Jaksa Penuntut Umum pada Komisi Pemberantasan Korupsi (KPK) menghadirkan anggota Komisi V DPR RI dari Fraksi PKB Alamuddin Dimyati Rois dalam persidangan kasus dugaan suap proyek di Kementerian Pekerjaan Umum dan Perumahan Rakyat (PUPR) dengan terdakwa Amran HI Mustary di Pengadilan Tipikor Jakarta, Rabu (18/1/2017).
Jaksa KPK bertanya soal jual-beli program aspirasi dengan Amran selaku Kepala Balai Pelaksana Jalan Nasional IX Maluku dan Maluku Utara.
Namun Alamuddin membantah soal ada pembicaraan soal proyek.
Padahal, pihak Jaksa Penuntut Umum dari Komisi Pemberantasan Korupsi (KPK) menunjukan sebuah pesan singkat antara Alamuddin dengan mantan anggota Komisi V DPR Damayanti Wisnu Putranti.
Jaksa menunjukan pada tanggal 29 Desember, Alamuddin mengirim sms ke Damayanti soal jual-beli dana program aspirasi untuk membiayai proyek pembangunan jalan di Maluku.
"Ada percakapan saudara dengan Damayanti tanggal 29 Desember di BAP nomor 41," kata Jaksa KPPK.
"Sing nan PU piye sidane? (yang di PU bagaimana jadinya)," tanya Jaksa kepada Alamuddin.
Dirinya pun menjawab, lupa pernah mengirim sms tersebut.
"Saya lupa yang sms saya atau Damayanti," kata Alamuddin.
Padahal sebelumnya, Alamuddin mengakui, pernah ikut dalam pertemuan di Hotel Ambhara, Jakarta Selatan.
Saat itu, ia bersama dengan Damayanti, Amran, anggota Komisi V dari Fraksi Partai Golkar Budi Supriyanto serta anggota Komisi V dari Fraksi PKB Fathan Subchi dan dua staf Damayanti, yakni Julia Prasetyarini dan Dessy A Edwin menggelar pertemuan yang membahas jual-beli program aspirasi untuk pembangunan jalan di Maluku.
Namun, Alamuddin berkelit tidak tahu apa yang dibicarakan dalam pertemuan tersebut.
"Terus terang tidak ngobrol sama sekali karena beda meja dengan terdakwa (Amran) dan ada live music," katanya.
Dirinya mengaku, duduk terpisah dengan Amran dan Damayanti.
"Saya waktu itu satu meja dengan Uwi dan Dessy kan meja berurutan tidak sebaris," jelasnya.
Dirinya juga menyebutkan, hanya sekali ketemu di hotel Ambhara. "Hanya sekali," tuturnya.
Jaksa pun mengingatkan, bahwa Alamuddin bersaksi dibawah sumpah.
"Tahu konsekuensi sumpah itu," kata Jaksa.
Namun, Alamuddin tetap bersikukuh pada jawabnya.
Damayanti sendiri pernah menyebutkan, jika keterangan Alamuddin tersebut bohong.
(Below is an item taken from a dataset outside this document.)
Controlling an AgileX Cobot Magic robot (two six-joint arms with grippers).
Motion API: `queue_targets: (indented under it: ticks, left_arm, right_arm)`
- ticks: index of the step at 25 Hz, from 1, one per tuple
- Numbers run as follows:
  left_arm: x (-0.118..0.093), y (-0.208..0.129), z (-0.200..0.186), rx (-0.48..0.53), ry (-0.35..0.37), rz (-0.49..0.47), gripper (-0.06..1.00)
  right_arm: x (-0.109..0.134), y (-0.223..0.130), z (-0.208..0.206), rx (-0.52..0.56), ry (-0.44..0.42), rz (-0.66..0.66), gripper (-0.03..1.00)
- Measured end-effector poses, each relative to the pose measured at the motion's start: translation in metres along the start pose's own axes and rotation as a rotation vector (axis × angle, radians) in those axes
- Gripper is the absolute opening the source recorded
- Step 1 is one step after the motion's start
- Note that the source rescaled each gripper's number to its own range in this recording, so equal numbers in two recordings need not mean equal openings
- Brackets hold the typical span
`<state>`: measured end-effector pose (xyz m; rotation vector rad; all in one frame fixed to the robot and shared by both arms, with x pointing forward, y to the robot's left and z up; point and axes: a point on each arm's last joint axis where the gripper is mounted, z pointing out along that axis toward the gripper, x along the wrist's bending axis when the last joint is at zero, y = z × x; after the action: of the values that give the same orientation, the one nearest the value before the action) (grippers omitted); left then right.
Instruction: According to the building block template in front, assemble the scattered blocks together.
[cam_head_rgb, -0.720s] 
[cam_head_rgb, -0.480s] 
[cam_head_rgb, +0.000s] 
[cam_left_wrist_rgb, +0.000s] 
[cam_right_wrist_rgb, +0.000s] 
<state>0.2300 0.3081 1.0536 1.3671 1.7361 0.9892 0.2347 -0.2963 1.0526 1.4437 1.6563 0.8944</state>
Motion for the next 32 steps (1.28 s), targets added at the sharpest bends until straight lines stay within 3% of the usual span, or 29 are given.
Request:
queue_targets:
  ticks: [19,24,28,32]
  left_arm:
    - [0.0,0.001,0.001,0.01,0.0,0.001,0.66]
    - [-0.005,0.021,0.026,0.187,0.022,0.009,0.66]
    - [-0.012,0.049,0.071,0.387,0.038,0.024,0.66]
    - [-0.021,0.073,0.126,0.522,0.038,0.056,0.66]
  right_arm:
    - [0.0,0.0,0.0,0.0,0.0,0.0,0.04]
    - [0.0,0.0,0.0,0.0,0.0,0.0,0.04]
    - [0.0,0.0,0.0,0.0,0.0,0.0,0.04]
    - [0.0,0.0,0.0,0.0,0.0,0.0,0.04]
Sebab, pertemuan di Ambhara yang dihadiri Alamuddin terjadi beberapa kali. Selain itu, dalam setiap pertemuan juga dibahas program aspirasi, termasuk yang diusulkan oleh Alamuddin.
"Pertemuan di Ambhara tidak hanya satu kali, CCTV tidak bisa bohong. Posisi duduk juga tidak jauh, Alamuddin duduk di depan saya, tidak ada live music, tidak mungkin tidak mendengar (percakapan)," kata Damayanti.
Berdasarkan informasi yang diperoleh, baik Alamuddin dan Fathan memang tidak mendapatkan uang dari Direktur Utama PT Windhu Tunggal Utama (WTU) Abdul Khoir. Yakni, salah satu pengusaha yang diminta oleh Amran untuk membayar komitmen fee kepada anggota Dewan.
Pasalnya, semua dana program aspirasi diserahkan kepada Musa Zainuddin yang merupakan kepala Poksi Fraksi PKB di Komisi V DPR RI.
Damayanti sendiri sudah dijatuhi hukuman 4,5 tahun penjara dan denda Rp 500 juta subsider 3 bulan kurungan oleh Majelis Hakim pada Pengadilan Tipikor Jakarta, Senin (27/9/2016).